Num novo ensaio publicado na revista Science, da autoria dos mesmos investigadores, é argumentado que novas abordagens para a educação em ciência podem ajudar a vacinar a sociedade contra a desinformação científica em todas as suas formas.
Para Osborne e Pimentel é importante abordar a desinformação numa idade jovem. Para estes investigadores os alunos devem saber como verificar a confiabilidade de uma fonte, aferir quem está a fornecer a informação, como eles a conhecem e o que está se a tentar transmitir ou vender.
Segundo estes, para se proteger contra fontes questionáveis, os alunos devem ser ensinados a navegar na internet e a interpretar os resultados da pesquisa, saber como adaptar os termos de pesquisa, como identificar conteúdo patrocinado e como identificar rapidamente as informações mais confiáveis.
Mesmo que confiem numa fonte específica, os alunos ainda precisam de estar preparados para reconhecer afirmações plausíveis e desconsiderar o ridículo, afirmou Pimentel.
Uma vez que não é possível ou mesmo desejável, disse ele, fazer de cada aluno um especialista em todos os domínios da ciência, o objetivo, para estes cientistas, passa por preparar os alunos para entender o conceito de modelos científicos e os fundamentos do processo científico.
Por outro lado, os alunos devem estar também preparados para apreciar as divergências que inevitavelmente surgem na ciência, disse Osborne.

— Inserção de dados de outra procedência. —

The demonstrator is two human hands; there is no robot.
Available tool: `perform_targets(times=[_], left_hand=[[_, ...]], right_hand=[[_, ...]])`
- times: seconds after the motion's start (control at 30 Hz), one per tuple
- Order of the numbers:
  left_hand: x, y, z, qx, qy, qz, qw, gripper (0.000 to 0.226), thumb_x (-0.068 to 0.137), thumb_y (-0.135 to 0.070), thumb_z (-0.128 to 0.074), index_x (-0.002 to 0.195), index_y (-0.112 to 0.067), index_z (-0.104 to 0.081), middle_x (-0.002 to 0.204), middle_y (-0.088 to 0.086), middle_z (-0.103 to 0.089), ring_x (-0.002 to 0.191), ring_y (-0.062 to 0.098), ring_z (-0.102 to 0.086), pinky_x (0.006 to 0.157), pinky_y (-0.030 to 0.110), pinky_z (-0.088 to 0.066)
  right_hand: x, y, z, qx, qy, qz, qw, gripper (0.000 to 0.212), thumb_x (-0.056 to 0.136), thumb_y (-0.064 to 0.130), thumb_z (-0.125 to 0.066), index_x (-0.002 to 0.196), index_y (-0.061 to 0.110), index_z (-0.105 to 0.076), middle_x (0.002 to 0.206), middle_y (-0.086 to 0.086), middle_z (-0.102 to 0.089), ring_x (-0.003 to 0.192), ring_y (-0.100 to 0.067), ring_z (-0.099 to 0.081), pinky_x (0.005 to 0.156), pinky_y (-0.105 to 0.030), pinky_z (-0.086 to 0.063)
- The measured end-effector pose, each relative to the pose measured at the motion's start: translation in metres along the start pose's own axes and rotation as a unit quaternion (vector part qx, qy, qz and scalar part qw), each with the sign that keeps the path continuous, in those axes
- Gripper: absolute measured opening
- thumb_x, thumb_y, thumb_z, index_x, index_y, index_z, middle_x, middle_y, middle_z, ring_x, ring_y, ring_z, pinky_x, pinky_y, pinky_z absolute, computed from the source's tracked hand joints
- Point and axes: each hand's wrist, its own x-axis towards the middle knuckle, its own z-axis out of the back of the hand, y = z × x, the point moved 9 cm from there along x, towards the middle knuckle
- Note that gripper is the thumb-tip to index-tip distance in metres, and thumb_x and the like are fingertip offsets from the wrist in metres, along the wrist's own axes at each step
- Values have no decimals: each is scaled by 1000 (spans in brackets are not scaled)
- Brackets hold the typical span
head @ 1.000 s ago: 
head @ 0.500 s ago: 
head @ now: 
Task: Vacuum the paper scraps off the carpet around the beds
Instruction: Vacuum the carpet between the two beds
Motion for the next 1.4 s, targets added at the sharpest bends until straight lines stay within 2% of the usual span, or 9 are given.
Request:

Este autor critica os atuais modelos de ensino, que considera desadequados ao fim de ajudar os alunos a contextualizar argumentos e evidências conflituantes, já que em vez de os alunos simplesmente terem de debitar a resposta “correta”, tenham que aprender o porquê das experiências e estudos de caráter científico nem sempre funcionarem.
A necessidade do combate à disseminação de desinformações
O conhecimento científico tarda anos a consolidar-se e a ser consensual e unanimemente aceite pelos pares. Ao ensinar os alunos a apreciar o peso do consenso e a revisão científica, ajuda a prepará-los para enfrentar casos de desinformação em estudos, ensaios ou propostas de caráter científico que ainda não estejam completamente validados. “Os resultados até agora são bastante encorajadores”, disse Pimentel. “Eles (os alunos) estão muito mais propensos a distinguir informações confiáveis de informações incríveis”.
Neste novo mundo de "pós-verdade", combater a disseminação de desinformações é uma corrida para a qual devemos estar preparados. Nunca foi tão sério e necessário e começar pela educação é um passo fundamental!